Борис Михайлович с Катериной сидели как на суде, с таким же, как на суде, нетерпением ждали: оправдают или не оправдают.
— Удивительно, — говорил энергичным своим тенорком Серафим Серафимович, — прямо-таки странно, никогда не ожидал этого в молодом человеке, собственно говоря юноше, даже, я бы сказал, в подростке… Ведь это же прекрасно! Жить! Да, значит, встречается эта болезнь в нашем молодом поколении, я и раньше подозревал, что есть, с Запада просочилась… Хорошо, что это временное явление, возрастное, а то ведь… Сложные дела, товарищи, сложные. — Серафим Серафимович дальше стал говорить так, словно бы размышлял вслух. — Вы слышите? Сильно сказано. — Подумал немного, шею вывернул, посмотрел в стол наискосок и повторил: — Сильно! Это ведь обобщение. Правда, больше подходит к мальчикам Запада, но, значит, просочилось…
— Виктор пишет, как думает, искренно, и уже одно это хороню, — перебила Серафима Серафимовича Софья Алексеевна. — Да и с художественной стороны, по-моему, тоже хорошо.
— Я же сказал, — сказал Серафим Серафимович, — разговор будет! Пишет что думает. Но думает нехорошо! Не любит жизнь. Виктор, почему ты не любишь жизнь? Ты когда-нибудь улыбаешься, смеялся когда-нибудь?
Витек посмотрел на Серафима Серафимовича таким взглядом, в котором без труда можно было прочитать: зачем вы, писатель, задаете глупые вопросы?
Вполне возможно, что и Серафим Серафимович прочитал это в Витенькином взгляде, но, как опытный полемист и оратор и воспитатель молодежи, которую он знал и любил, не придал этому никакого значения, то есть сделал вид, что ничего не прочитал.

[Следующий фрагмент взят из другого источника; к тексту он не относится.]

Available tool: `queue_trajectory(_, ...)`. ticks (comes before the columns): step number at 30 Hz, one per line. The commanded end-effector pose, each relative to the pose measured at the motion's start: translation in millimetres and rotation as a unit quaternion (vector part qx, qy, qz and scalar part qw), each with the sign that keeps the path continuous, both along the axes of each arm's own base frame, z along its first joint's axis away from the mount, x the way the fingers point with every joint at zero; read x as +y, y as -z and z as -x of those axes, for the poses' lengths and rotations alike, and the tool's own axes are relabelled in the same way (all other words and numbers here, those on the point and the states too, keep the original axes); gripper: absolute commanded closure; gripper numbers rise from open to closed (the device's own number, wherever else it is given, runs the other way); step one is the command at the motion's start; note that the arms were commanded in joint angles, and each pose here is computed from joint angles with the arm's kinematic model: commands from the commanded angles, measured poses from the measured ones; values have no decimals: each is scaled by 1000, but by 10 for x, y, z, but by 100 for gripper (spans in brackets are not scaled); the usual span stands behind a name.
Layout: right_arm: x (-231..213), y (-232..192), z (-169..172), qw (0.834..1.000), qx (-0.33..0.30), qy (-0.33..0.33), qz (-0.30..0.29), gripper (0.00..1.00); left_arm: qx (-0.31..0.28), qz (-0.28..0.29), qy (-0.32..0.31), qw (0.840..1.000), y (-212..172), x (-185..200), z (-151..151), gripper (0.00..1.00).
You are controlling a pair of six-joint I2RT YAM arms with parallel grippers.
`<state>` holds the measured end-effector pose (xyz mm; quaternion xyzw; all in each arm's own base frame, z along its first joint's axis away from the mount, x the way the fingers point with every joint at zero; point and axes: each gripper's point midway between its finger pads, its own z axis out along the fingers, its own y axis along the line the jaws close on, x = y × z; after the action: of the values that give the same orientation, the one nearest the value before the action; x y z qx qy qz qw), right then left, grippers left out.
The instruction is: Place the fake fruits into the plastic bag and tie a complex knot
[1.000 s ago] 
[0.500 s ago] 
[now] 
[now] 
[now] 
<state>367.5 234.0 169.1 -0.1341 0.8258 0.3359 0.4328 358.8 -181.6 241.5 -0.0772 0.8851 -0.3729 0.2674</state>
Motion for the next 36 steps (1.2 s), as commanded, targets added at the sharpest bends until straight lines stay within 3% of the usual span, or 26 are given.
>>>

Он хотел пойти дальше, но Катерина, чего-то испугавшись, поспешила сказать, что на всех своих фотографиях Витек улыбается, и быстренько притащила из своей комнаты альбом.
— Вот поглядите, — сказала она, протягивая альбом Серафиму Серафимовичу.
Тот взял, конечно, из вежливости и из вежливости стал листать, смотреть на Витька в разных возрастах и в разных обстоятельствах — действительно, с неизменной улыбкой. Серафим Серафимович не переставал удивляться. Стихи и этот улыбающийся мальчик не сходились. Что-то не получалось у Серафима Серафимовича с окончательными выводами. Он остановился на одной фотографии, где Витек сидел нога на ногу на каком-то столе-верстаке, приобнявши одной рукой полированный ящичек, рядом стоял еще один ящик, много железа и проводов. Локоть согнутой Витенькиной руки находился на уровне включенной розетки, над которой жирно и черно было написано «220 В». И подчеркнуто черной полосой. Над головой, над этими двухсот двадцатью вольтами неотчетливо угадывались какие-то сложные схемы. Витек сидел тут в белой рубашонке с пионерским галстуком и, заложив свободную руку в бок, спокойно и счастливо улыбался. Что это? Катерина поспешила объяснить Серафиму Серафимовичу, что Витек у них изобретатель, был изобретателем и сидит на этой фотографии со своим магнитофоном.